### WHAT IS EXPECTED
Every line of the material is to be returned verbatim. Pictures stay out.

=====

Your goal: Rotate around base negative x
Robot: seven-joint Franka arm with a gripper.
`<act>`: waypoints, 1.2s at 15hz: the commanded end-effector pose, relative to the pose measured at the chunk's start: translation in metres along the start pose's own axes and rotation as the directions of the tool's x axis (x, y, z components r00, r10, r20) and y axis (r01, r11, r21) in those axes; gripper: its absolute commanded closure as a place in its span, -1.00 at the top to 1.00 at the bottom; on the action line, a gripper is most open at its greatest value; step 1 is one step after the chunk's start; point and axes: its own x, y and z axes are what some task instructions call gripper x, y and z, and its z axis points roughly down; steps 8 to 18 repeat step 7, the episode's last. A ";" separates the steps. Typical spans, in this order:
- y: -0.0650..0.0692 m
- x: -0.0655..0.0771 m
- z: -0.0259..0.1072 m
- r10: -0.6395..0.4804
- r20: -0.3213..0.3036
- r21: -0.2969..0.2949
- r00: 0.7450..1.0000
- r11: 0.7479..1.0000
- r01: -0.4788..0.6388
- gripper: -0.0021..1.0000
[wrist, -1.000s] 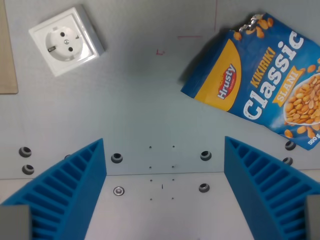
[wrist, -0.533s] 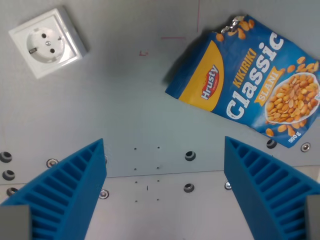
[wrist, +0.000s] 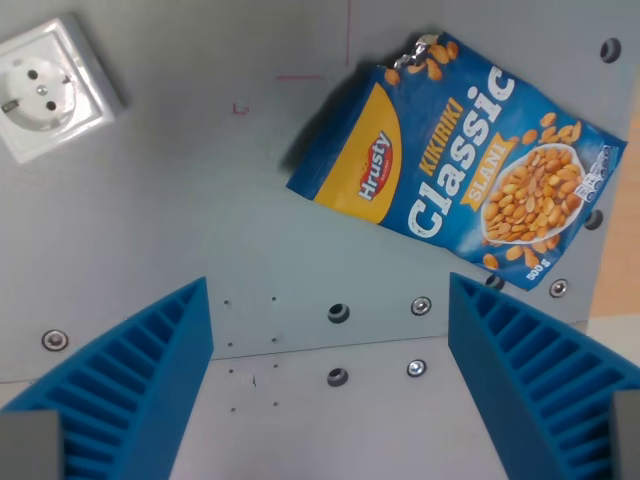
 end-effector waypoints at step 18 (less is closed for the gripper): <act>-0.002 -0.001 -0.003 0.026 0.027 -0.304 0.999 0.953 -0.016 1.00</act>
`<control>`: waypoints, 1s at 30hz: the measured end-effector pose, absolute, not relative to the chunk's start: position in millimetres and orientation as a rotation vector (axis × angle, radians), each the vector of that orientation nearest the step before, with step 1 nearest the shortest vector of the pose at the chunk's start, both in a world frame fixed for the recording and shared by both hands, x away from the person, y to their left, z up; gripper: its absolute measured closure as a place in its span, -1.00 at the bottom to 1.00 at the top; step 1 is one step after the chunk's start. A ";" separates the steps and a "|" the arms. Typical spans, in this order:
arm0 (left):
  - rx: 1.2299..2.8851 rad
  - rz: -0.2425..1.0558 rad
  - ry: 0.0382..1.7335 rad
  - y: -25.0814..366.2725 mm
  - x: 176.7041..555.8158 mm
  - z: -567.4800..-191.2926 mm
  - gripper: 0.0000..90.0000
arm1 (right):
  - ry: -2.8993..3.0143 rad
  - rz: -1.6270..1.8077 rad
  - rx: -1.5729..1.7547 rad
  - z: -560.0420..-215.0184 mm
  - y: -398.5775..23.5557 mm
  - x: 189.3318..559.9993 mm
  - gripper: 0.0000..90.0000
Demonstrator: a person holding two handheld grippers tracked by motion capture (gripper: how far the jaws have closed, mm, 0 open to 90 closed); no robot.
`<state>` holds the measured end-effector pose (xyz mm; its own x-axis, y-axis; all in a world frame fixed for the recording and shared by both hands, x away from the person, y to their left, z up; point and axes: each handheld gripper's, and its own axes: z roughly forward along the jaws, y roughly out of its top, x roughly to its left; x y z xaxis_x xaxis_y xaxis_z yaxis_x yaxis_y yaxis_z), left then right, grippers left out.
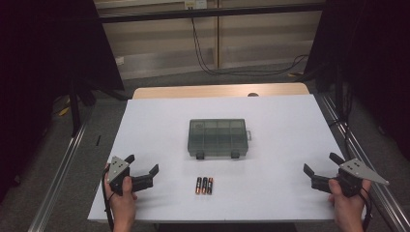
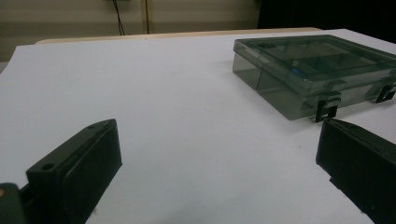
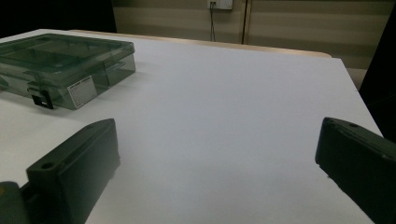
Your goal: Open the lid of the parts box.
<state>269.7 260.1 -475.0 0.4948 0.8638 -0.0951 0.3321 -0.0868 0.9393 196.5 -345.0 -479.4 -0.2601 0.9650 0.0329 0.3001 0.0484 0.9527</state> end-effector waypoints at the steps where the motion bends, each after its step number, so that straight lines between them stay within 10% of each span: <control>1: 1.660 0.619 1.033 261.0 269.1 -473.6 -1.00 | 1.645 1.234 1.294 -479.2 -344.9 196.5 -1.00; 30: 1.713 0.531 0.927 205.6 292.0 -437.1 -1.00 | 1.651 1.311 1.287 -434.2 -322.6 224.4 -1.00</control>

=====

### SOLUTION FOR THIS TASK
Your goal: Rotate around base negative x
Robot: seven-joint Franka arm with a gripper.
`<act>`: waypoints, 1.2s at 15hz: the commanded end-effector pose, relative to the pose measured at the chunk's start: translation in metres along the start pose's own axes and rotation as the directions of the tool's x axis (x, y, z components r00, r10, r20) and y axis (r01, r11, r21) in those axes; gripper: its absolute commanded closure as a place in its span, -1.00 at the top to 1.00 at the bottom; on the action line, a gripper is most open at its greatest value; step 1 is one step after the chunk's start; point and axes: its own x, y and z axes are what some task instructions call gripper x, y and z, and its z axis points roughly down; steps 8 to 18 repeat step 7, the episode's last. A ";" separates the steps. Typical spans, in this order:
- y: -0.0650..0.0692 m
- x: -0.0655..0.0771 m
- z: -0.0259..0.1072 m
- r10: -0.6395..0.4804
- r20: -0.3213..0.3036
- r21: -0.2969..0.2949
- r00: 0.7450..1.0000
- r11: 0.7479..1.0000
- r01: -0.4788..0.6388
- gripper: -0.0021..1.0000
[wrist, -1.000s] 
[wrist, -0.533s] 
[wrist, +0.000s] 
 end-effector waypoints at step 18 (less is closed for the gripper): <act>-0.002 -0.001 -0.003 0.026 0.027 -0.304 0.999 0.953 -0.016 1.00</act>
`<control>`: waypoints, 1s at 30hz: the measured end-effector pose, absolute, not relative to the chunk's start: position in millimetres and orientation as a rotation vector (axis × angle, radians), each the vector of that orientation nearest the step before, with step 1 nearest the shortest vector of the pose at the chunk's start, both in a world frame fixed for the recording and shared by both hands, x away from the person, y to their left, z up; gripper: its absolute measured closure as a place in its span, -1.00 at the bottom to 1.00 at the top; step 1 is one step after the chunk's start. A ";" separates the steps and a "|" the arms. Typical spans, in this order:
arm0 (left):
  - rx: 1.2299..2.8851 rad
  - rz: -0.2425..1.0558 rad
  - ry: 0.0382..1.7335 rad
  - y: -25.0814..366.2725 mm
  - x: 176.7041..555.8158 mm
  - z: -567.4800..-191.2926 mm
  - gripper: 0.0000..90.0000
arm1 (right):
  - ry: -2.8993..3.0143 rad
  - rz: -1.6270..1.8077 rad
  - rx: -1.5729..1.7547 rad
  - z: -560.0420..-215.0184 mm
  - y: -398.5775..23.5557 mm
  - x: 189.3318..559.9993 mm
  - gripper: 0.0000..90.0000
Demonstrator: a person holding two handheld grippers tracked by motion capture (gripper: how far the jaws have closed, mm, 0 open to 90 closed); no robot.
`<state>` holds the measured end-effector pose (xyz mm; its own x-axis, y-axis; all in a world frame fixed for the recording and shared by both hands, x away from the person, y to their left, z up; point and axes: each handheld gripper's, and its own axes: z roughly forward along the jaws, y roughly out of its top, x roughly to its left; x y z xaxis_x xaxis_y xaxis_z yaxis_x yaxis_y yaxis_z), left then right, grippers left out.
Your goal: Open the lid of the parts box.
<state>269.7 260.1 -475.0 0.4948 0.8638 -0.0951 0.3321 -0.0868 0.9393 196.5 -345.0 -479.4 -0.2601 0.9650 0.0329 0.3001 0.0484 0.9527</state> end-effector waypoints at the steps where the motion bends, each after its step number, so that straight lines between them stay within 10% of each span: <control>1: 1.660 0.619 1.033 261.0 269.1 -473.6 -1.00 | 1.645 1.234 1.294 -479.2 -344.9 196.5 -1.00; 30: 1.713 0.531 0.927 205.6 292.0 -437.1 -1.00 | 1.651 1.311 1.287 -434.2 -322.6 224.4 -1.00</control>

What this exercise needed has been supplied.